15.4 Load Testing

The discussion of load testing in Section 1.6 of Chapter 1 is relevant to J2EE application tuning. Here's a summary of the steps involved:

  1. Specify performance targets and benchmarks, including scaling requirements. Include all user types, such as information-gathering requests and transaction clients, in your benchmarks. Performance requirements should include the required response times for end users, the perceived steady state and peak user loads, the average and peak amount of data transferred per request, and the expected growth in user load over the first or next 12 months.

  2. Create a testing environment that mirrors the expected real-world environment as closely as possible. Generally, there will be differences, but the most critical aspects to simulate closely are the expected client activity, the application data, and the peak scaling requirements (amount of data and number of users). The only reliable way to determine a system's scalability is to perform load tests in which the volume and characteristics of the anticipated traffic are simulated as realistically as possible. Characterize the anticipated load as objectively and systematically as possible, use existing log files when possible, and characterize user sessions (such as the number and types of pages viewed or the duration of sessions). Determine the range and distribution of session variation. Don't use averages; use representative profiles.

  3. Load-test the system, find bottlenecks, and eliminate them.
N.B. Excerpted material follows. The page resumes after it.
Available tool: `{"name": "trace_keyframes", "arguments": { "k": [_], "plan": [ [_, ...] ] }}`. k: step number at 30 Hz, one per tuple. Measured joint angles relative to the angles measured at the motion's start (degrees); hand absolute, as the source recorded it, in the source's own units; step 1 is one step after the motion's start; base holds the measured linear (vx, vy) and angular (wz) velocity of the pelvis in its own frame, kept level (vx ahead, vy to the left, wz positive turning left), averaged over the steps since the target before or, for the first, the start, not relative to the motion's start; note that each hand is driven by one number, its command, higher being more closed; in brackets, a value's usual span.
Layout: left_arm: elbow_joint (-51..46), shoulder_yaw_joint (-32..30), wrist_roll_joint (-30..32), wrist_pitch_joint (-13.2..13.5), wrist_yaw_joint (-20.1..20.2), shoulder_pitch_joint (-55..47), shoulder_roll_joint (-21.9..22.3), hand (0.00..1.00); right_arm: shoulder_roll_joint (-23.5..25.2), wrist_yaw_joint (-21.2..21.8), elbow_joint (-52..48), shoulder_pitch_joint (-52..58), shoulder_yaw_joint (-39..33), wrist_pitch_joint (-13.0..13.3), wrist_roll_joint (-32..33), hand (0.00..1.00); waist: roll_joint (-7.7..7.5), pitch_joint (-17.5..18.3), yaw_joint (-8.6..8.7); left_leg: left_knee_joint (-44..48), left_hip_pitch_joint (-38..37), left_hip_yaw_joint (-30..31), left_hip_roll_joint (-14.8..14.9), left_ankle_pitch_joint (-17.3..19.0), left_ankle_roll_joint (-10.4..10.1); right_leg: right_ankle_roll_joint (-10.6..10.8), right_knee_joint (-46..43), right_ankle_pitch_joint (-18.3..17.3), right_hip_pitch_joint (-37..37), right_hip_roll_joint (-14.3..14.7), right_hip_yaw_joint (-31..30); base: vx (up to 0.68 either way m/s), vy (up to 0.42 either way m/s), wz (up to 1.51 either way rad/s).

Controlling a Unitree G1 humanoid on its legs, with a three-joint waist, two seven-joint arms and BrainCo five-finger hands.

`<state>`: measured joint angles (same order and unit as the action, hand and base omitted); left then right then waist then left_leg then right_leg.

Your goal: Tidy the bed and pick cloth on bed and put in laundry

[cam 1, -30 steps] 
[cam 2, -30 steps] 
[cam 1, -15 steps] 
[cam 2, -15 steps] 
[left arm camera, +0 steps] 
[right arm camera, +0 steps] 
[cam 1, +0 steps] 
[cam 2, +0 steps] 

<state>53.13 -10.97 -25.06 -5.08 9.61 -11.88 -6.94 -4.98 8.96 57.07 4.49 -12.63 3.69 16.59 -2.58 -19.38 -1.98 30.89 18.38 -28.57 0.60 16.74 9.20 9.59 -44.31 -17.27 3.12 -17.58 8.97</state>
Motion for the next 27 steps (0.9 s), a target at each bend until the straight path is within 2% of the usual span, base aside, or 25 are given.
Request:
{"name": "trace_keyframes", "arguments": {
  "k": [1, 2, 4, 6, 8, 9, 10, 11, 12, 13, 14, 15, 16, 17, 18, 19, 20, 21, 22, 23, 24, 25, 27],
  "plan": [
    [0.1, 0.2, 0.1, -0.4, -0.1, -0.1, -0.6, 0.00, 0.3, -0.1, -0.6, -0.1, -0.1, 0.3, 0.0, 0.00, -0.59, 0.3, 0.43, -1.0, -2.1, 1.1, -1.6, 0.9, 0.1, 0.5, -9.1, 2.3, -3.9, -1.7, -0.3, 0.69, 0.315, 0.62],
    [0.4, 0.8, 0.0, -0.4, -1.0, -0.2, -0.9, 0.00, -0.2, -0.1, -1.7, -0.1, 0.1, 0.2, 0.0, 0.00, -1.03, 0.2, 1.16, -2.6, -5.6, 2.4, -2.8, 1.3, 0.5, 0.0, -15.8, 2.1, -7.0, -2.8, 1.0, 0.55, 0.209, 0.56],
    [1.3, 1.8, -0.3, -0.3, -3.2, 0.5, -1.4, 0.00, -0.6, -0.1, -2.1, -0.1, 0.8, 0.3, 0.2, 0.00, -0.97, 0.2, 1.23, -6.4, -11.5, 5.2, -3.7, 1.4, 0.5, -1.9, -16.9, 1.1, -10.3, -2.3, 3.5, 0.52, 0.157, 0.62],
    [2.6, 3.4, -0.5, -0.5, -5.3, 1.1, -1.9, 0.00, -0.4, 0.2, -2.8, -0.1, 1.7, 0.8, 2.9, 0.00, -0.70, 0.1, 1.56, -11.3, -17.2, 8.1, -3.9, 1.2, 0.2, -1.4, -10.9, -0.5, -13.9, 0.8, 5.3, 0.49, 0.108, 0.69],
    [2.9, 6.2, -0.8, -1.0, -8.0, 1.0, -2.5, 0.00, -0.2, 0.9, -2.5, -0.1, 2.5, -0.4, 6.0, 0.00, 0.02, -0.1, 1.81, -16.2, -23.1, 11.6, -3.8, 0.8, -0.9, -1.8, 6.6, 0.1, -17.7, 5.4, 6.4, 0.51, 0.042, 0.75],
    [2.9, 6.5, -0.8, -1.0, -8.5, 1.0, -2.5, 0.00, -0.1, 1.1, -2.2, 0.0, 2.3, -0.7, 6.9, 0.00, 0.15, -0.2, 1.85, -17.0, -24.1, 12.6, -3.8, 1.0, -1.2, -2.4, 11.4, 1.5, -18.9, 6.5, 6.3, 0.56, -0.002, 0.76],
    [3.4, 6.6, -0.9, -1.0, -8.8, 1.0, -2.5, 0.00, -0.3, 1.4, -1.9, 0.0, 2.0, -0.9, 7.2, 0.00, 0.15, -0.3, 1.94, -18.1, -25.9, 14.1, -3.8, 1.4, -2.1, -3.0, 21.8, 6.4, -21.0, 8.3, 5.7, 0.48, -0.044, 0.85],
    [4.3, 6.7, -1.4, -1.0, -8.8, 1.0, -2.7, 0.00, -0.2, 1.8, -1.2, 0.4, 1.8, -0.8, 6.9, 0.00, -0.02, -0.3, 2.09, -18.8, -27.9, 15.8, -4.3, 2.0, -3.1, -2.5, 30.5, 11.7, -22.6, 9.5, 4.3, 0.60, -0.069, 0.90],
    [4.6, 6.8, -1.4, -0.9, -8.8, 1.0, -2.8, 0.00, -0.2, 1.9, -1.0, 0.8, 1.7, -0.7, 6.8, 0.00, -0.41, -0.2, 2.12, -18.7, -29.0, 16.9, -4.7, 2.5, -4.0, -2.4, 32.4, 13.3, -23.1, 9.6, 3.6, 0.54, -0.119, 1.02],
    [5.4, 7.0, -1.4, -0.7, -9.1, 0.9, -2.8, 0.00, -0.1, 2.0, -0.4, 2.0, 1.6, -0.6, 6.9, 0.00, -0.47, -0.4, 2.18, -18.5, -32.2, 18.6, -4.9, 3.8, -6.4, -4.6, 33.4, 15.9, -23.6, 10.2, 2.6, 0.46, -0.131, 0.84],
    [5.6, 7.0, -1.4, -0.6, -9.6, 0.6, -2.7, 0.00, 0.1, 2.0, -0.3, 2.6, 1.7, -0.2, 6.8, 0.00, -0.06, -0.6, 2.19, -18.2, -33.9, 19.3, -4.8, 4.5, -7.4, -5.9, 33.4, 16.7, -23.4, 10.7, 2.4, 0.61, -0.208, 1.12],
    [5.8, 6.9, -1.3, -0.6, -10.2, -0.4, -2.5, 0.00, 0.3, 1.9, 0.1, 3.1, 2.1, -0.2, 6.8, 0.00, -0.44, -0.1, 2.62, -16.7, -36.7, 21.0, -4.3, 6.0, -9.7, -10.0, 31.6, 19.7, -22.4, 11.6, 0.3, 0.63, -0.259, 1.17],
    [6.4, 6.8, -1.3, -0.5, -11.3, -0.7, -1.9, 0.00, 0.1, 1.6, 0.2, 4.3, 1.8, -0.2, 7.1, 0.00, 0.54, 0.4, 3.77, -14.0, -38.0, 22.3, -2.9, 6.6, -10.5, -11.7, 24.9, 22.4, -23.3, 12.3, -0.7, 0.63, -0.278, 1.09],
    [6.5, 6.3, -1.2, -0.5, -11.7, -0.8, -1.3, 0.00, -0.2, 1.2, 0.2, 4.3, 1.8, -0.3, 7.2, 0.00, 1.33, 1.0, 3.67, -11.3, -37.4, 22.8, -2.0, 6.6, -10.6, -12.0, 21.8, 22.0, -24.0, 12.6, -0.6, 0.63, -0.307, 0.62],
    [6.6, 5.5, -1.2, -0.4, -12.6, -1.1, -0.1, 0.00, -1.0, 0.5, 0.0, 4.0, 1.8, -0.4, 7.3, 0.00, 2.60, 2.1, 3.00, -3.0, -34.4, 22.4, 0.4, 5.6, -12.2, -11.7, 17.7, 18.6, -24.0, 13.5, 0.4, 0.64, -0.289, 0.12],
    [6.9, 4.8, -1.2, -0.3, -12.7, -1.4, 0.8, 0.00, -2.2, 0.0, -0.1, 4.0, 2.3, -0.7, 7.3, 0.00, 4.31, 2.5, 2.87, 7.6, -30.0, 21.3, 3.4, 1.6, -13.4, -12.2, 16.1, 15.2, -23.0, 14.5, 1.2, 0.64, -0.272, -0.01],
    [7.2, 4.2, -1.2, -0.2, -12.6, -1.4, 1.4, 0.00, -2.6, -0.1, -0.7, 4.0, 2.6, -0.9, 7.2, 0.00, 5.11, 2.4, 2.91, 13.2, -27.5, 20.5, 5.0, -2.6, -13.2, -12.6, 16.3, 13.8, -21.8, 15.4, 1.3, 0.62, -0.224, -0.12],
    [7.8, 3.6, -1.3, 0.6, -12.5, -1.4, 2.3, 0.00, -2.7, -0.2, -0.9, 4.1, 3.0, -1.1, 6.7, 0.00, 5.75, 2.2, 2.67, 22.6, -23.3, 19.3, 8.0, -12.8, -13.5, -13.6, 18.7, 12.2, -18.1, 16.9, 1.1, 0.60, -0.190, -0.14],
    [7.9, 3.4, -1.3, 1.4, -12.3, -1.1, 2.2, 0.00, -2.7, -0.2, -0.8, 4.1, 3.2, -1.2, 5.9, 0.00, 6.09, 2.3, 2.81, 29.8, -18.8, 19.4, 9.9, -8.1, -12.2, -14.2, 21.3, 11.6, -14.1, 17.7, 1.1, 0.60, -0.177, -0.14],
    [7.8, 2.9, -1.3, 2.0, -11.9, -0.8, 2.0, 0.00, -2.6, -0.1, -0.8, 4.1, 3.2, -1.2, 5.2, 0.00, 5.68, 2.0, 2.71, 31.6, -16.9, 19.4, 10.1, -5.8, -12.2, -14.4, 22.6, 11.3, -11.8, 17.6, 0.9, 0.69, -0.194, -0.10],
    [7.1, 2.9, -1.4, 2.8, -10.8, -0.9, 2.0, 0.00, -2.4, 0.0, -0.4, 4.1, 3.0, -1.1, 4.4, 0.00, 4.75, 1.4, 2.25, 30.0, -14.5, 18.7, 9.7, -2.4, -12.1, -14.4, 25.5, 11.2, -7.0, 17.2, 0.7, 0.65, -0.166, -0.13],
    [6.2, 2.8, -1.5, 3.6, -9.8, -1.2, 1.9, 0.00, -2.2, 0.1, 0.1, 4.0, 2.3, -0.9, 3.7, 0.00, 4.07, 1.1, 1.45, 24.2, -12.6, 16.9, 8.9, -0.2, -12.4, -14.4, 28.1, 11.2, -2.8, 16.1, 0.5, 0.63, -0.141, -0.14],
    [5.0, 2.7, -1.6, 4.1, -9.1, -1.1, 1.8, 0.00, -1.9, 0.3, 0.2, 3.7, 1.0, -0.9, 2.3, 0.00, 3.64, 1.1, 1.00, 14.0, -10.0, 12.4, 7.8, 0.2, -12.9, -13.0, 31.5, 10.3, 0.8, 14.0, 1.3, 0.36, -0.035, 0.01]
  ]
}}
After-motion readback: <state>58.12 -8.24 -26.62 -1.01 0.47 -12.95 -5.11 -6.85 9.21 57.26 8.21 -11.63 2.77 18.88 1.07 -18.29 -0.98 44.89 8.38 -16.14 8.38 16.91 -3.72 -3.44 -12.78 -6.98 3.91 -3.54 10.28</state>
Load testing should be repeatable. Use load-test suites and frameworks. Many products are available, including free tools (see http://www.JavaPerformanceTuning.com/resources.shtml). Continuously retest and measure against established benchmarks to ensure that application performance hasn't degraded as changes are made. The server must be designed to handle peak loads, so tests including expected peak loads should be scrutinized. Peak user loads are the number of concurrent sessions managed by the application server, not the number of possible users.

The key elements of a load-test design are the test objective (e.g., can the server handle N sessions per hour at peak load level?), pass/fail criteria (e.g., pass if response times stay within a certain range), script description (e.g., user1: page1, page2, ...; user2: page1, page3, start transaction1, etc.), and scenario description (which scripts at which frequency and how the load increases). One stress-test methodology requires the following steps:

  1. Determine the maximum acceptable response time for getting a page.

  2. Estimate the maximum number of simultaneous users.

  3. Simulate user requests, gradually adding simulated users until the application response delay becomes greater than the acceptable response time.

  4. Optimize until you reach the desired number of users.

When testing performance, run tests overnight and on weekends to generate longer-term trends. Your tests could generate inaccurate results. Consider these potential pitfalls:

  • Testing without a real network connection can give false measures.

  • Low user simulation can be markedly different from high user simulation.

  • Network throughput may be larger than in the deployed environment.

  • Nonpersistent performance depends on processor and memory.

  • Disk speed is crucial for persistent messages.

Performance testing should continue even after the application is deployed. For applications expected to perform 24/7, inconsequential issues like database logging can degrade performance. Continuous monitoring is the key to spotting even the slightest abnormality. Set performance capacity thresholds, monitor them, and look for trends. When application transaction volumes reach 40% of maximum expected volumes, you should execute plans to expand the capacity of system. Note that 40% is an arbitrary choice, but it's a good place to start; if you're at 40% and don't see the first hints of more serious problems, like significant spikes in usage profiles, you might relax and set a new, higher threshold. The point is that you should watch for signs that your application is outgrowing the system and make plans for an upgrade well before the upgrade is needed.